The competition watchdog has accused banks of charging customers more for unauthorised overdrafts than it cost to provide them.
The Office of Fair Trading said the fee levied for an unauthorised overdraft was not the price of providing the service.
It also claimed the charges meant customers were given credit on ‘uneconomic terms’ in which the fees were ‘disproportionate’ to the amount of money borrowed.
The group also rejected banks’ claims that the charges paid for a service, instead saying they did not relate to services provided to customers, but were rather services carried out for the benefit of the banks themselves.
It added that the terms relating to the charges were not written in ‘plain intelligible language’, were not ‘clear and transparent’ and in some cases they were even ‘liable to mislead customers’.
But it stopped short of saying the charges were unfair, saying it had not yet concluded its investigation and assessment of the fairness of them.
The information was included in the OFT’s reply to the banks’ defence, which it has submitted to the High Court ahead of its test case hearing over unauthorised overdraft charges.
The hearing, which is due to begin on January 14, has been jointly bought by the OFT and a number of the major banks to establish whether the charges are fair.
People can incur the charges for taking out an unauthorised overdraft or breaching their authorised limit. Charges can also be levied if customers make a payment but have insufficient funds in their account to cover it or if banks stop a payment because the account holder does not have enough money.
The document was published as the head of the OFT John Fingleton accused banks of generating billions of pounds through ‘surprises’ and ‘stealth’ and dismissed the idea that Britain has free banking.
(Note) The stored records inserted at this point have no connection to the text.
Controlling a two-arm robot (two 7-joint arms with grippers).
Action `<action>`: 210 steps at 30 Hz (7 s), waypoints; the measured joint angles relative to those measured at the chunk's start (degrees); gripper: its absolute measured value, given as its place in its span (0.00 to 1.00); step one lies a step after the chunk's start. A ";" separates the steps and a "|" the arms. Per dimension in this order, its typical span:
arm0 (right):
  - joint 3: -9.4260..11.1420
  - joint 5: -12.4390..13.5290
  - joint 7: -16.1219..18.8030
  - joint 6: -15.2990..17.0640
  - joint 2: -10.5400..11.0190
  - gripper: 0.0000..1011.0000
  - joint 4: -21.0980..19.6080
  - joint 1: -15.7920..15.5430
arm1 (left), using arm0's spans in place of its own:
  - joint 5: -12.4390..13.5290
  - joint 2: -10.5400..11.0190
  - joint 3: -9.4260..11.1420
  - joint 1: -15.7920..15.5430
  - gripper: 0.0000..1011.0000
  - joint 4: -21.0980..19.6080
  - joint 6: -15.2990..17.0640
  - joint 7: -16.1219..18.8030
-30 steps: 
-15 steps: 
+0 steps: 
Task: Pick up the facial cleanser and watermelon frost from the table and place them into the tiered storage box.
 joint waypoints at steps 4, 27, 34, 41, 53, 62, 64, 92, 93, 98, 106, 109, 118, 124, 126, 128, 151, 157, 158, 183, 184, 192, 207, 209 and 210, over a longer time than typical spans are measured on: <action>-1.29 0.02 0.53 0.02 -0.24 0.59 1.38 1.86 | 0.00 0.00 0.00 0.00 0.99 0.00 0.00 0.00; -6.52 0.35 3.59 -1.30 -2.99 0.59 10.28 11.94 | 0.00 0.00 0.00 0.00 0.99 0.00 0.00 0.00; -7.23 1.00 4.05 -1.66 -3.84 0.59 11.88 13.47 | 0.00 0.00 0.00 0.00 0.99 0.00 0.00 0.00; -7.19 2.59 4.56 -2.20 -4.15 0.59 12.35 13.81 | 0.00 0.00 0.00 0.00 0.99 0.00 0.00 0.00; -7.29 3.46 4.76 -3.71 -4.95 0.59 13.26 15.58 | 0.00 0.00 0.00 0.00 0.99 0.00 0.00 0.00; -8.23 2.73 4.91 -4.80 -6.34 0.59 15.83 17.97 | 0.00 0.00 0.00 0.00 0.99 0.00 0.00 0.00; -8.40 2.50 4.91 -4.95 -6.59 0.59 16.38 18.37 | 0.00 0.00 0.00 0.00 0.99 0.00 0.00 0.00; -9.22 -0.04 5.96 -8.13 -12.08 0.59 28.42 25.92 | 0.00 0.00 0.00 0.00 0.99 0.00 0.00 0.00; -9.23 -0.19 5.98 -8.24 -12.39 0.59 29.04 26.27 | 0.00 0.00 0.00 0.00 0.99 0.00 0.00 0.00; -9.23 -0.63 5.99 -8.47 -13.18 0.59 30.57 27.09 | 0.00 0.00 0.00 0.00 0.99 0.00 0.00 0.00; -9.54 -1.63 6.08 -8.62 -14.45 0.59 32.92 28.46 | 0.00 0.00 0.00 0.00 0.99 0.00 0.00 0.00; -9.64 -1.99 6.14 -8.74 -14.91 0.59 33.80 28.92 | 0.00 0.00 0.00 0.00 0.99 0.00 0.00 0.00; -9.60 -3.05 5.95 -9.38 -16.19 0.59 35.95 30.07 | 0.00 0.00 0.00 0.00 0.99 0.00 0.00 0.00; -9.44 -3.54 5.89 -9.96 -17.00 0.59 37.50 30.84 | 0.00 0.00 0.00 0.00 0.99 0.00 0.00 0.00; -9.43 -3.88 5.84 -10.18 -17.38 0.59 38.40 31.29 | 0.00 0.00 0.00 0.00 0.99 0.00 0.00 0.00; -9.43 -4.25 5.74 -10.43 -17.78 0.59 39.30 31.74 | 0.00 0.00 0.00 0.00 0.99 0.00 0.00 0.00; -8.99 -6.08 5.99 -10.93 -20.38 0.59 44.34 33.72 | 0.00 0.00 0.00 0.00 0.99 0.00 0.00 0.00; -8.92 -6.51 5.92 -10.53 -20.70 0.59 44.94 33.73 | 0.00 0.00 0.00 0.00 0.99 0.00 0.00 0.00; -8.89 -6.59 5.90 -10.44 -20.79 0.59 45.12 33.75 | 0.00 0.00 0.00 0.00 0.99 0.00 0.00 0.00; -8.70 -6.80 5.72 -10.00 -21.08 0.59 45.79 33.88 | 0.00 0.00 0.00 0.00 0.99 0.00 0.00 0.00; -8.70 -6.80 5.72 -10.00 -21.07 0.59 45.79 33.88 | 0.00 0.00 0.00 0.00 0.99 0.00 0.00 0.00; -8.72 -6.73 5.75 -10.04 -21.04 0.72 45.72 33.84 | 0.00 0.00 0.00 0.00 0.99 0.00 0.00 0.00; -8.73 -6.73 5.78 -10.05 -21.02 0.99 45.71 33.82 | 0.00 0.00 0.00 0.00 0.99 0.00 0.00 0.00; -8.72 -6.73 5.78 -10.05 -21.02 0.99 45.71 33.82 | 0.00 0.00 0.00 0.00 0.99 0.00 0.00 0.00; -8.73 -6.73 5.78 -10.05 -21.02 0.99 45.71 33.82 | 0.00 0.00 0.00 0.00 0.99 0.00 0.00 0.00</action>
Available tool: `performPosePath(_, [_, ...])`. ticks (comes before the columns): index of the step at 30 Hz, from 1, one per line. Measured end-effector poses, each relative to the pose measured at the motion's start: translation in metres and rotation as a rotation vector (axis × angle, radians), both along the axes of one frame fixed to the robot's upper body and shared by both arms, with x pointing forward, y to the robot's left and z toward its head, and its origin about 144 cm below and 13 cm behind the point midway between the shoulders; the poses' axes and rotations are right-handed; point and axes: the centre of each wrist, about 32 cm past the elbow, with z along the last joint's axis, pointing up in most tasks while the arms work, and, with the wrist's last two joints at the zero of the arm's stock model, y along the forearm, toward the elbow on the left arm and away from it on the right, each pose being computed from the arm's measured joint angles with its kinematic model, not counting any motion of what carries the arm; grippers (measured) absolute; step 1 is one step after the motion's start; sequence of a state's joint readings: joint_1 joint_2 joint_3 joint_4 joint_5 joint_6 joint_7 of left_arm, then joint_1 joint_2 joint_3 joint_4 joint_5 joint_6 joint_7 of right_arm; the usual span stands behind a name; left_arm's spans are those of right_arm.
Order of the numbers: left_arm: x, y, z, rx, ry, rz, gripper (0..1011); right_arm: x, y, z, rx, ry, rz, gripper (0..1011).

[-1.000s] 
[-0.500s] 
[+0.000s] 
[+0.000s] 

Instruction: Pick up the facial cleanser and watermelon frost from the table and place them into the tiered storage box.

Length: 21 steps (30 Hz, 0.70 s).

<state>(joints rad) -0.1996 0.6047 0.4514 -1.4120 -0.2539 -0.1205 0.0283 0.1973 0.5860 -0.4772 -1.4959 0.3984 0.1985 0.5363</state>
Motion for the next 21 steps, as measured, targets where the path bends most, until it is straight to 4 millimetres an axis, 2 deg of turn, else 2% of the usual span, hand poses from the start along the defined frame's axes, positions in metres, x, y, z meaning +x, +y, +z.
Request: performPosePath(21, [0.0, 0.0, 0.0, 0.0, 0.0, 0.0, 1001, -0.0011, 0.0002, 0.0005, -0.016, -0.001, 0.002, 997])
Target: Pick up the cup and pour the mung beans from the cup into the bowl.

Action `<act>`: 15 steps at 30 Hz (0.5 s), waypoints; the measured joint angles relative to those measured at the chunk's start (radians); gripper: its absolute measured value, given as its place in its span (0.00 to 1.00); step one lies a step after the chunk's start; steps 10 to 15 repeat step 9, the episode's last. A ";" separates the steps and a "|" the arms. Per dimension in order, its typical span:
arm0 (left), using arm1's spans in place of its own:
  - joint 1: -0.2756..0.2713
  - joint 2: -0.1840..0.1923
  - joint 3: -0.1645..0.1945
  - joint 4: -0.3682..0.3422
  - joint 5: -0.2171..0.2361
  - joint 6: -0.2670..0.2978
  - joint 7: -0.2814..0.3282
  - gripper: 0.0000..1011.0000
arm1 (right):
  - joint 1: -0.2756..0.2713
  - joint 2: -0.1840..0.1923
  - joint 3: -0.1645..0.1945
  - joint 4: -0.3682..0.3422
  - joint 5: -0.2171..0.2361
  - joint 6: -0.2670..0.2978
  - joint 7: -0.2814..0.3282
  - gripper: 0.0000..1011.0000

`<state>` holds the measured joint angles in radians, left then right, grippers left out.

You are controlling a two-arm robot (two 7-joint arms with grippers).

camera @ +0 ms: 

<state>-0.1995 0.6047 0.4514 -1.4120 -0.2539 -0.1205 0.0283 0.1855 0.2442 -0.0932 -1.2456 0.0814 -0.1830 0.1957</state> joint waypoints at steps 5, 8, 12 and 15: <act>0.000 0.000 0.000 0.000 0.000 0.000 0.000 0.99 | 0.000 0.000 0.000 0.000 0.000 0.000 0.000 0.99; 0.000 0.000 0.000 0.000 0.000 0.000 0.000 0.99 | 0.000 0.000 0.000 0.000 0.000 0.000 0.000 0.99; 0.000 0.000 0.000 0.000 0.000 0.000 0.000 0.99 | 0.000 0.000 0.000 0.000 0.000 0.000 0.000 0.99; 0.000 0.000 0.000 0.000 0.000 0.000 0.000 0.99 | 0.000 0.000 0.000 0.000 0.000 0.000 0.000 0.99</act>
He also said banks did not treat their customers fairly and relied on ‘hidden extras’ and ‘tricks’.
Speaking to BBC2’s Money Programme, to be broadcast on Friday night, he said: ‘We don’t have free banking at the moment.
‘At the moment, consumers pay for banking through surprises and through stealth, they don’t see what they pay and very often they pay when an unexpected event happens like an unauthorised, unexpected overdraft.’
He said the OFT hoped the test case would lead to a “fundamental change” in the behaviour of banks.
In which they treated customers fairly, with ‘no tricks, no hidden extras’ and in which pricing was ‘fair and simple to understand’.
Banks are thought to be raking in between £2 billion and £3.5 billion a year in fees charged when customers go into unauthorised overdraft.
The fees charged to customers can be as high as £39, but campaigners claim that the actual cost to banks as little as £2.50.
But defenders of the charges argue that if they were scrapped it would mean an end to free banking and all customers would have to pay a monthly fee.
The banks have sought to justify the charges by claiming they reflect a service the bank provides to the customer, namely considering whether to grant them an overdraft.
But the OFT has rejected this claim instead arguing that it was the bank rather than the customer that benefited.
Terms and conditions
It also rejected banks’ claims that an unauthorised overdraft was a temporary loan and that the charges were part of an ‘integrated pricing structure for a package of services’.
It said this was not the case as a customer who did not incur these charges was still be entitled to use the package of services available to a current account holder.
The OFT also accused banks of failing to use ‘plain intelligible language’ in their terms and conditions, adding that they did not provide consumers with a fair opportunity to understand how the charges would apply.
It said in some cases the terms were even ‘liable to mislead the customer’, with some of the banks giving the customer the impression that there was nothing wrong with going into an unauthorised overdraft.
It added that some banks said they levied the charges for ‘requests’, ‘services’ and ‘considering’ an overdraft, which it said made it seem like an unauthorised overdraft was similar to asking for an authorised one.
The OFT also announced that it will not be publishing the results of its market study into banks until after the test case has finished.
A spokesman for the British Bankers’ Association said: ‘Banks believe the fees customers pay for unarranged overdrafts are fair and clear.
‘But because customers, as well as the banks, would welcome legal clarity, some of our members have joined the OFT to approach the courts for a ruling on this issue.’
In response to the charge that banks do not offer free banking, he said: ‘Banks believe their fees are clear to customers. Our members also feel people readily understand that ‘free’ means something for which you do not pay a fee.’
He said most customers do not pay to use branches, ATMs, internet banking, standing orders, direct debits and debit card purchases, or to receive their salary or pension, or for bank statements.